Les mesures contre Baud comprennent une interdiction d'entrée dans les États de l'UE ainsi que le gel de ses éventuels actifs. Les médias suisses et les observateurs internationaux interprètent différemment cette décision.
L'agence de presse SDA et le portail bluewin rapportent sobrement l'affaire et soulignent que la Suisse n'adopte pas automatiquement les sanctions de l'UE.
Le Blick suit largement l'argumentation de l'UE. Baud aurait à plusieurs reprises véhiculé des récits dédouanant la Russie et rendant l'Ukraine responsable de la guerre. La sanction est présentée comme une mesure cohérente dans la lutte contre la désinformation.

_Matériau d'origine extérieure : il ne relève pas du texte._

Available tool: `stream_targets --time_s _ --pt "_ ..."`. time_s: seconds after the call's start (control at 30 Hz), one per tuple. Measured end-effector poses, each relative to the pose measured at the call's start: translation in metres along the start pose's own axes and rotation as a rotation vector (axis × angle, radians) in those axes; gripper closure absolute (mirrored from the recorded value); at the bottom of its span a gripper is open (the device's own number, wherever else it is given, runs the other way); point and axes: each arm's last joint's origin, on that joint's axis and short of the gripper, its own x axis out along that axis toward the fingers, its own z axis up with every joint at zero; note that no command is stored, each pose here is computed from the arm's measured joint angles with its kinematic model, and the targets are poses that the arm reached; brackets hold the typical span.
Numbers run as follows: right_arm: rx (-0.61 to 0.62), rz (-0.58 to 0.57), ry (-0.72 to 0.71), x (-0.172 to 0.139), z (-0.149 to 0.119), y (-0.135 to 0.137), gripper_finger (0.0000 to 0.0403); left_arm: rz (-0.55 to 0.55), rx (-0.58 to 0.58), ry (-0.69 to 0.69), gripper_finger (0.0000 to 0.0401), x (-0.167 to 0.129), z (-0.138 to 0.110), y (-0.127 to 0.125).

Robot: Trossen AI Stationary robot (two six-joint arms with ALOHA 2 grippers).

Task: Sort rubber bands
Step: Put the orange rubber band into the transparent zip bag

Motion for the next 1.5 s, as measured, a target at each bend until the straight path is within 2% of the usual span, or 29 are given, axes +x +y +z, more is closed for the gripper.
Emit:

Ce qui est frappant, c'est le silence des plateformes alternatives. Il y a quelques exceptions comme le portail Transition News, qui voit dans les sanctions un précédent dangereux et met en garde contre un élargissement des mesures politiques punitives à des opinions indésirables.
En outre, le cas de Jacques Baud n'est que rarement repris par les « contre-médias » habituellement critiques – pour des raisons inconnues.